Nevertheless, return on investment can be maximized by creating a strategy that focuses on select topics for your target market rather than simply churning out content for its own sake. Media and competitor monitoring for current trends are key. Same for harnessing data on the customer experience on your site that’s useful for future content planning, such as journey maps, user feedback and customer profiles.
Improved search engine optimization for your business provides consistent and relevant content, including a variety of topics and keywords. Indeed, Tech Client provides this heartening statistic: Websites that post consistent blog content boast on average 434% more pages indexed by search engines than those that don’t publish at all.

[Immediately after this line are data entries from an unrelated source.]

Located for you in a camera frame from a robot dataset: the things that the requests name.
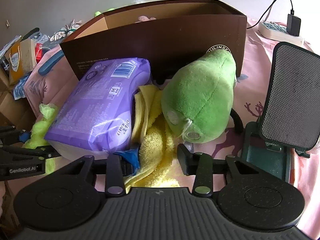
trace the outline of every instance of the blue handle
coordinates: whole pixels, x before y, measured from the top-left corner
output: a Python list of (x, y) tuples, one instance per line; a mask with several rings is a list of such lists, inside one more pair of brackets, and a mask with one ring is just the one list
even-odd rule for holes
[(63, 51), (59, 50), (56, 54), (52, 55), (39, 69), (38, 73), (45, 76), (49, 73), (52, 67), (64, 56)]

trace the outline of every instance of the pink plush toy
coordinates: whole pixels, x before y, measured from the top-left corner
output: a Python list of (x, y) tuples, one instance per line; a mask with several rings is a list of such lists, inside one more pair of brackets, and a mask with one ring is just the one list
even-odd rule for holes
[(156, 20), (156, 18), (151, 17), (151, 18), (149, 19), (147, 16), (139, 16), (139, 17), (138, 17), (138, 22), (135, 22), (135, 23), (146, 22), (146, 21), (151, 21), (151, 20)]

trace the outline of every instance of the cardboard box
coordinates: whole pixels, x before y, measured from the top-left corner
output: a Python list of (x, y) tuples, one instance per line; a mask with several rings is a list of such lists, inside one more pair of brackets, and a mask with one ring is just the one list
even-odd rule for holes
[(30, 131), (36, 120), (31, 107), (26, 100), (22, 98), (14, 100), (10, 92), (5, 91), (0, 96), (0, 123), (15, 125), (19, 130)]
[(7, 91), (10, 87), (9, 77), (0, 67), (0, 92)]
[[(157, 20), (135, 23), (145, 15)], [(219, 0), (163, 0), (101, 14), (61, 48), (78, 79), (95, 61), (141, 57), (161, 83), (211, 49), (229, 49), (241, 73), (247, 17)]]

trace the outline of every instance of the diaper package
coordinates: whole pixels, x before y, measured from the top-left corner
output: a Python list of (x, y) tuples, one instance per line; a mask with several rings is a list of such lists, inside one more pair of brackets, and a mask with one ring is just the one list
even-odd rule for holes
[(83, 155), (104, 159), (125, 150), (132, 131), (132, 100), (150, 81), (150, 65), (142, 58), (99, 61), (79, 81), (45, 139), (65, 158)]

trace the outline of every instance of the power strip
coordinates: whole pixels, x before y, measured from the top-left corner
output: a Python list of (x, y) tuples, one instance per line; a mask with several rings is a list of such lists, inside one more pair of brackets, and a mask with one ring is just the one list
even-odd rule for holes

Believe this: Content costs about 62% less than traditional marketing techniques — and generates three times as many leads, according to DemandMetric. Obviously, that’s a highly efficient and effective way to maximise your budget.
While it’s cheaper than straight-up advertising, dedicating budgets to this effort is important. Data from the Content Marketing Institute/MarketingProfs shows that B2B marketers allocate 29% of their total marketing budget, on average, to content marketing (26% for B2C). The most effective allocate 42%, and the most sophisticated and mature allocate 46%.
These tips should help you focus as you develop your content strategy and build trust in your brand:
• Know your audience. Put yourself in your buyers’ shoes, be aware of their challenges, needs, interests, desires and concerns – and tailor your content accordingly.
• Choose the right tools and software to produce and show off your content.
• If you don’t yet have an in-house team, call on content creation professionals.
• Decide on and develop your brand’s voice: serious, funny or somewhere between.
• Post consistently and regularly across content types and platforms.